Created attachment 76261 [details]
acpi dump, dmesg and syslogs
When I boot the computer with the AC plugged and then unplug it the system doesn't always catch the change. I run KDE 4.8 and its power management still says the AC is still connected. KDE relies on upower so on ACPI IIRC. I done some edit to the default acpid scripts to be more verbose (it is attached with the other stuff). What I see when I unplug the AC is:
ac_adapter ACPI0003:00 00000080 00000001
which is indeed the wrong event! This event is the one when you plugin the AC. I checked /sys/class/power_supply/AC/online and it says 0, so the change is detected correctly.
When I boot the computer without the AC attached the correct state is recognized by ACPI and KDE. If I insert the AC and then unplug it again the issue sometimes happens again.
This is a thinkpad e530 (edge series) computer running gentoo linux (mostly the stable branch) with kernel gentoo-source-3.5.0. I can attach my kernel config if needed.
I think this issue is caused by the EC to become confused by something the kernel does. For example in this moment when the AC detector works the F1-12 keys and the multimedia keys are swapped! I have the legacy setting in the BIOS (meaning if I hit the F1 key I get the F1 key, not the Mute speaker even generated), but still sometimes the settings swaps at runtime!
I have attached a tar archive (sorry but they are a lot of files) with acpidump binary output, dmesg after a fresh boot from battery and AC and the syslog when switching from the AC to the battery (from an AC boot) and from battery to AC (from a battery boot).
# HERE I DISCONNECT THE AC. Note the wrong signal is detected
Jul 27 17:25:19 ivythink nobody: AC plugged in ac_adapter ACPI0003:00 00000080 00000001
Yes, here the "1" at the end means "online", which seems to be always set,
even for offline AC events:-(
I don't see any error messages from the EC driver in dmesg.
Please try again with the thinkpad_acpi module excluded from
the system to make sure that native driver isn't having
a bad side-effect.
Thank you for your responde.
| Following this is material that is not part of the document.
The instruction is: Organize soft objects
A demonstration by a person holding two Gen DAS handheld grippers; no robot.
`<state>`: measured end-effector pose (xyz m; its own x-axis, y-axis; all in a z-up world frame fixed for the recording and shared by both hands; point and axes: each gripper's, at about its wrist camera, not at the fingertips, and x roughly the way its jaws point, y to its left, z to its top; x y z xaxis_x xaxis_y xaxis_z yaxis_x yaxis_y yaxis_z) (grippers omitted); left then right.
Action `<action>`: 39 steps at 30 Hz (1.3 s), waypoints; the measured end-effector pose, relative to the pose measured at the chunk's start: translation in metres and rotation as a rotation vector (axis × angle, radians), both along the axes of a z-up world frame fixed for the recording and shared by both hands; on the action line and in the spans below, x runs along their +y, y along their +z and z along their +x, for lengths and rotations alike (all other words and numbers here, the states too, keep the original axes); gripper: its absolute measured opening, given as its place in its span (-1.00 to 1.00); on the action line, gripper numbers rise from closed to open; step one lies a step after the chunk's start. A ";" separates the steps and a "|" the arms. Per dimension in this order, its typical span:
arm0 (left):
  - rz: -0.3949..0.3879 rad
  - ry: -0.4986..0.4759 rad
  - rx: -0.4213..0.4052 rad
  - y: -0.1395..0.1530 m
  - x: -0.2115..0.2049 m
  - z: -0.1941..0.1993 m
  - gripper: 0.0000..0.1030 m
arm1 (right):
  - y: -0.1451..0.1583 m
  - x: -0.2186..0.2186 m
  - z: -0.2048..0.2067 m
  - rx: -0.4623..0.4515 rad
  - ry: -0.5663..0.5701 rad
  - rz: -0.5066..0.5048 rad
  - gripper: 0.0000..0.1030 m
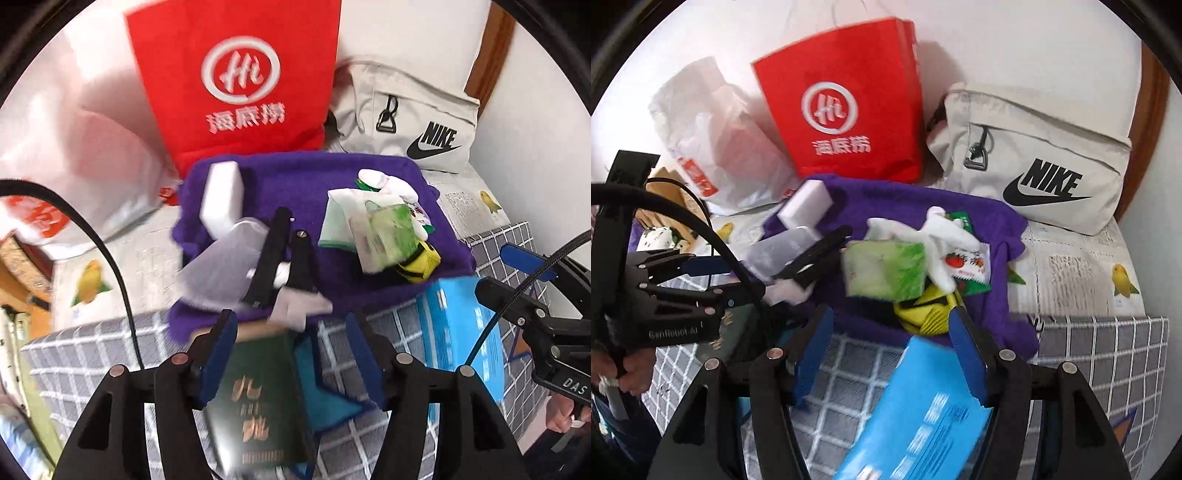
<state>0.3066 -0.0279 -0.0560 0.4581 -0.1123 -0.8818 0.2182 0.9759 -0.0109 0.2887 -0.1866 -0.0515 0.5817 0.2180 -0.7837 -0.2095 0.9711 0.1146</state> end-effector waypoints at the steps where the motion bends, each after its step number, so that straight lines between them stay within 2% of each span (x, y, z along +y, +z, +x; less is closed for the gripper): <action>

I forgotten to say I already tried without thinkpad-acpi loaded and the problem is exactly the same. Do you want the logs with thinkpad-acpi blacklisted? Something else I can try?
ehm... indeed I meant UNloaded, or better to say blacklisted, so it doesn't get loaded at boot. I also removed the AC and battery for one minute before rebooting (just to be sure the EC was clean).
Created attachment 76581 [details]
dmesg after a cold boot with thinkpad_acpi blacklisted
This is just dmesg without thinkpad-acpi loaded. Note the lines (present even when thinkpad-acpi is loaded booting with AC connected or not):
[ 4.230757] ACPI: AC Adapter [AC] (on-line)
[ 4.230792] ACPI Warning: 0x000000000000efa0-0x000000000000efbf SystemIO conflicts with Region \_SB_.PCI0.SBUS.SMBI 1 (20120320/utaddress-251)
[ 4.230796] ACPI: If an ACPI driver is available for this device, you should use it instead of the native driver
Doesn't sound nice, but I ignore what this means, so it might just be unrelated to my issue. I will attach the syslog in a minute.
Created attachment 76591 [details]
syslog generated without thinkpad-acpi loaded
Nothing new here, same wrong event and no difference at all from the previous logs. Please feel free to ask for any test you need.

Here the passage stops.